WHAT IS BEING ASKED
For this exercise, copy the data exactly and omit any images.

COLLECTED MATERIAL
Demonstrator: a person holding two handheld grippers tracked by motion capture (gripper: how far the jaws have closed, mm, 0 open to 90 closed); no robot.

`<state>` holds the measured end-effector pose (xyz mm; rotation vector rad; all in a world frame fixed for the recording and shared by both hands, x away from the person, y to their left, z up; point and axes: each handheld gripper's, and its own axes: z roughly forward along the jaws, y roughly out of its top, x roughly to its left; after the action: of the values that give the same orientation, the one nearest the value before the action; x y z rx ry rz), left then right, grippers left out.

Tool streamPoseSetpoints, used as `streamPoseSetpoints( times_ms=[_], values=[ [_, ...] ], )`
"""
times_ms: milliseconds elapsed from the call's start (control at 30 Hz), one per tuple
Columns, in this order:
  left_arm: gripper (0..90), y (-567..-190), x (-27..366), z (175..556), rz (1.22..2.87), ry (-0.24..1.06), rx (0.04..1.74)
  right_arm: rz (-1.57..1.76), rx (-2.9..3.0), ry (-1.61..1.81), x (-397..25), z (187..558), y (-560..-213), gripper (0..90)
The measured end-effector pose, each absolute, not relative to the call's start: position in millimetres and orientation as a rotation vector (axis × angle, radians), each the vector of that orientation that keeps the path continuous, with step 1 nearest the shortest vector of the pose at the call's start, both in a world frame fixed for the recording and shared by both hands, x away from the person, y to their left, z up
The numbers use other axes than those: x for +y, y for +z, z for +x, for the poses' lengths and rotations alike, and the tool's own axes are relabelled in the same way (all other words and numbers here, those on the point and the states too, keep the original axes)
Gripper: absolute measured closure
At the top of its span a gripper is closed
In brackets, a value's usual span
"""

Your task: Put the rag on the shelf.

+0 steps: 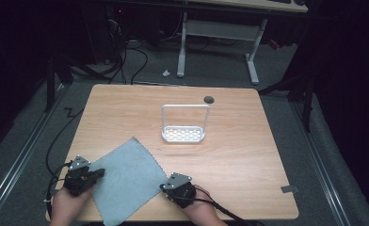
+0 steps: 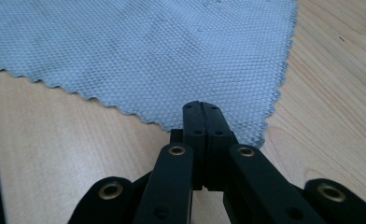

WRITTEN SOLUTION
Demonstrator: a person holding two handheld grippers tracked by motion capture (gripper: how far the jaws have closed, mm, 0 open to 90 closed); no robot.

`<state>` holds the measured end-effector pose (xyz mm; rotation vector rad; all in a world frame fixed for the recording and shared by both hands, x away from the person, y to their left, z up; point and axes: each handheld gripper's, and its own axes: z roughly forward along the jaws, y roughly out of its top, x roughly to its left; after the action: of the values that give the same orientation, the one nearest the value before the action; x y z rx ry rz), left then right, grippers left out.

Tool streamPoseSetpoints, used as `streamPoseSetpoints( times_ms=[_], values=[ [_, ...] ], )`
"""
times_ms: milliseconds elapsed from the call's start (control at 30 Hz), one per tuple
Columns, in this order:
  left_arm: gripper (0..90), y (-567..-190), x (-27..366), z (175..556), rz (1.22..2.87), ry (-0.24..1.06), rx (0.04..1.74)
  right_arm: rz (-1.57..1.76), rx (-2.9..3.0), ry (-1.61..1.81), x (-397..25), z (187..558), y (-560..-213), gripper (0..90)
The measured end-effector pose, each absolute, not relative to the call's start: position in millimetres and orientation as a rotation vector (axis × angle, radians), each the vector of that orientation that keeps the path continuous, with step 1 nearest the shortest vector of the pose at the call's start, both in a world frame fixed for the recording and shared by both hands, x away from the person, y to their left, z up
The numbers use other axes than those: x for +y, y for +z, z for +x, for the poses' lengths and rotations alike, and the tool's own axes are relabelled in the same way (all other words and numbers here, those on the point and the states too, keep the original axes)
Gripper: absolute measured closure
At the top of its span a gripper is closed
In brackets, a value's usual span
"""

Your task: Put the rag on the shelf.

+0 steps: 
+0 steps: 

With that, the output is complete.